### EXERCISE
If pictures are present, leave them out, and copy the data word for word.

### SOURCE DATA
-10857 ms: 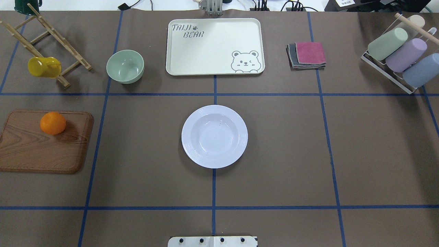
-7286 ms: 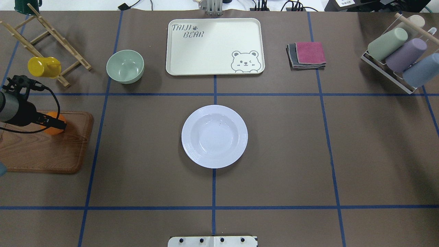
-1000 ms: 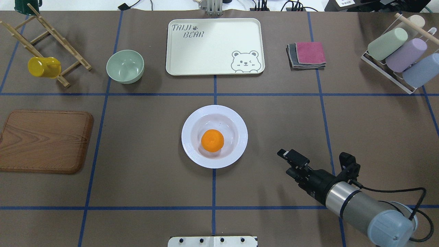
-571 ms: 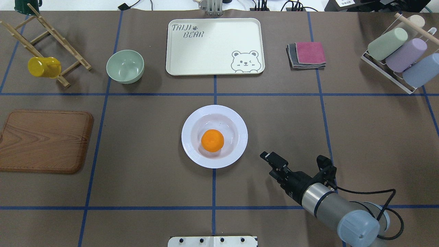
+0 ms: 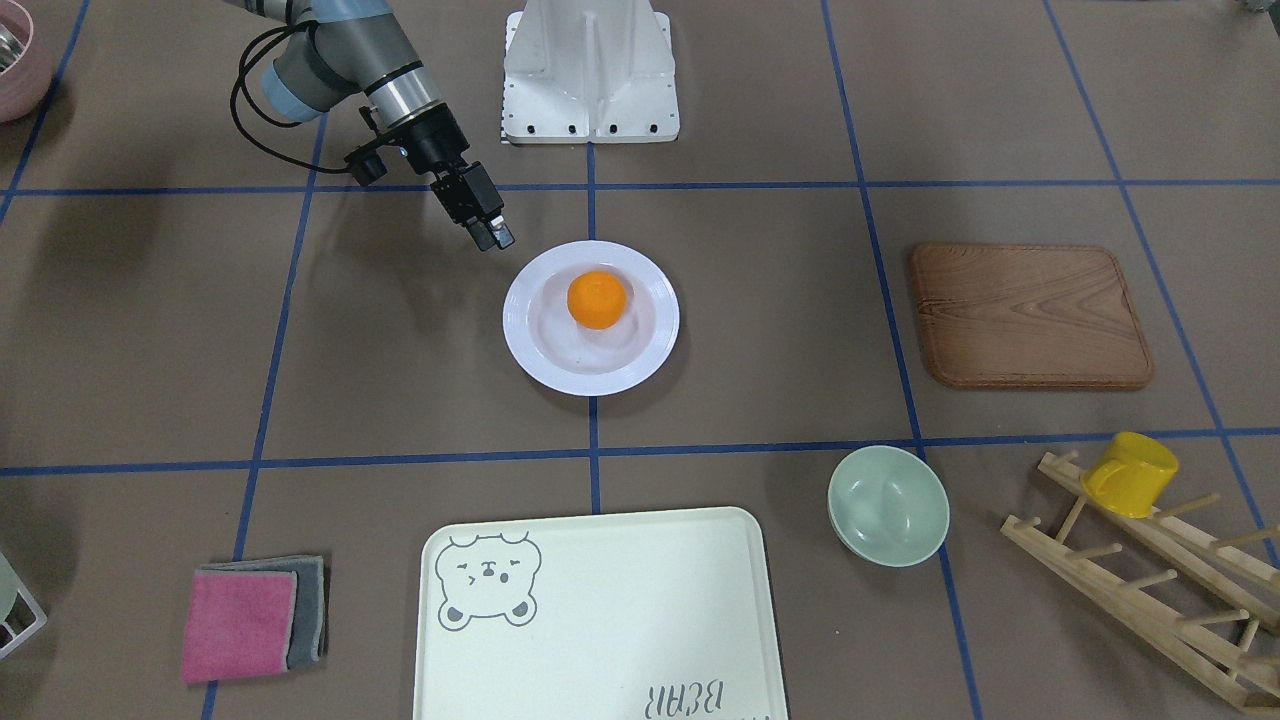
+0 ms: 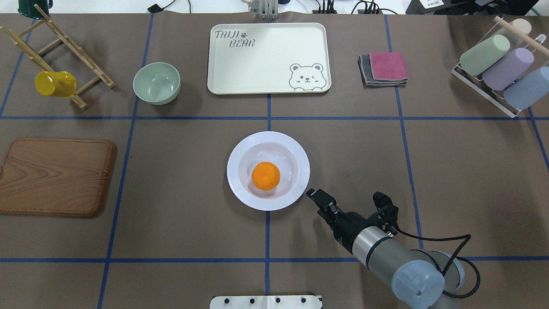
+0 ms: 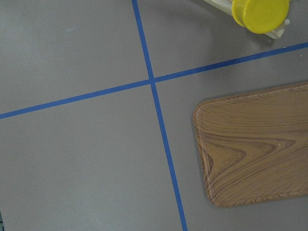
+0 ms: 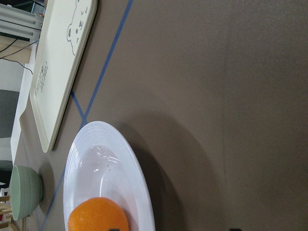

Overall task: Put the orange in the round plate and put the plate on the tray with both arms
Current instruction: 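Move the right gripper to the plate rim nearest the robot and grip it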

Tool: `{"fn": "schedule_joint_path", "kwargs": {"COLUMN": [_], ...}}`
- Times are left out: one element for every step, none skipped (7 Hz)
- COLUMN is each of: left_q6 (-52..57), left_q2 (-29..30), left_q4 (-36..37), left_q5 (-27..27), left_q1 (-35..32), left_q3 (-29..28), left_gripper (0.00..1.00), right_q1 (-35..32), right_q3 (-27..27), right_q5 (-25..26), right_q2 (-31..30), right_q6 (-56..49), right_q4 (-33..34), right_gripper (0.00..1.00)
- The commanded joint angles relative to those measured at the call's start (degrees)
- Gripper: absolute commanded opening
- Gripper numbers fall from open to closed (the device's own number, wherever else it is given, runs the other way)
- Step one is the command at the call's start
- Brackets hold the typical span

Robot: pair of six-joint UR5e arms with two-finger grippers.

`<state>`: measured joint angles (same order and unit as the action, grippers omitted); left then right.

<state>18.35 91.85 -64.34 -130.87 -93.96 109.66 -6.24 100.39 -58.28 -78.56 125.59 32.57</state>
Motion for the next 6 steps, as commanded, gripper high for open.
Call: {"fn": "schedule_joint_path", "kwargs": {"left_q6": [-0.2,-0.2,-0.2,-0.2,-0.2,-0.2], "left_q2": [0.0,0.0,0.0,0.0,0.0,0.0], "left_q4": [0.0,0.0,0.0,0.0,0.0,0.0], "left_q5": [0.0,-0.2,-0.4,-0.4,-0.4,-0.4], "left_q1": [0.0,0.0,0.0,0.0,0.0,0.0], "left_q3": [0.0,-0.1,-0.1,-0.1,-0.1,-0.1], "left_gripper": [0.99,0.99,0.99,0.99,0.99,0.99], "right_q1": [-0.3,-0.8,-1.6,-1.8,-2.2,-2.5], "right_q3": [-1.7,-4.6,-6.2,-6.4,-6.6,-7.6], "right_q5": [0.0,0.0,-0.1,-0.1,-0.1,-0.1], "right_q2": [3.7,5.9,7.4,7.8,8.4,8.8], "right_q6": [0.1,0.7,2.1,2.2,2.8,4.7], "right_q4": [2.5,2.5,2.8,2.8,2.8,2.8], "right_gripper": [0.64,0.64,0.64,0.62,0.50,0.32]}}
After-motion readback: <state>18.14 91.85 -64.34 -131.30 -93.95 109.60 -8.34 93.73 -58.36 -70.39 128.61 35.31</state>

### ANSWER TO THIS TASK
-10857 ms: 
-7286 ms: 
-1000 ms: 
-571 ms: 
+0 ms: 
+0 ms: 
+0 ms: 
+0 ms: 

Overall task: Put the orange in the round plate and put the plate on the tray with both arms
Current instruction: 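Move the right gripper to the plate rim nearest the robot and grip it
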
Tool: `{"fn": "schedule_joint_path", "kwargs": {"COLUMN": [_], ...}}`
- Times are left out: one element for every step, none skipped (7 Hz)
- COLUMN is each of: left_q6 (-52..57), left_q2 (-29..30), left_q4 (-36..37), left_q5 (-27..27), left_q1 (-35..32), left_q3 (-29..28), left_gripper (0.00..1.00), right_q1 (-35..32), right_q3 (-27..27), right_q5 (-25..26), right_q2 (-31..30), right_q6 (-56..49), right_q4 (-33..34), right_gripper (0.00..1.00)
- The commanded joint angles relative to those measured at the call's start (degrees)
- Gripper: absolute commanded opening
- Gripper numbers fall from open to closed (the device's own number, wherever else it is given, runs the other way)
- Step one is the command at the call's start
- Brackets hold the typical span

Robot: pair of six-joint UR5e arms with two-finger grippers.

`<state>`: measured joint angles (same order and unit as the action, grippers omitted); left then right.

<state>18.35 91.85 -64.34 -130.87 -93.96 109.66 -6.24 100.39 -58.28 -78.56 125.59 32.57</state>
Motion for the next 6 steps, as commanded, gripper high for open.
Call: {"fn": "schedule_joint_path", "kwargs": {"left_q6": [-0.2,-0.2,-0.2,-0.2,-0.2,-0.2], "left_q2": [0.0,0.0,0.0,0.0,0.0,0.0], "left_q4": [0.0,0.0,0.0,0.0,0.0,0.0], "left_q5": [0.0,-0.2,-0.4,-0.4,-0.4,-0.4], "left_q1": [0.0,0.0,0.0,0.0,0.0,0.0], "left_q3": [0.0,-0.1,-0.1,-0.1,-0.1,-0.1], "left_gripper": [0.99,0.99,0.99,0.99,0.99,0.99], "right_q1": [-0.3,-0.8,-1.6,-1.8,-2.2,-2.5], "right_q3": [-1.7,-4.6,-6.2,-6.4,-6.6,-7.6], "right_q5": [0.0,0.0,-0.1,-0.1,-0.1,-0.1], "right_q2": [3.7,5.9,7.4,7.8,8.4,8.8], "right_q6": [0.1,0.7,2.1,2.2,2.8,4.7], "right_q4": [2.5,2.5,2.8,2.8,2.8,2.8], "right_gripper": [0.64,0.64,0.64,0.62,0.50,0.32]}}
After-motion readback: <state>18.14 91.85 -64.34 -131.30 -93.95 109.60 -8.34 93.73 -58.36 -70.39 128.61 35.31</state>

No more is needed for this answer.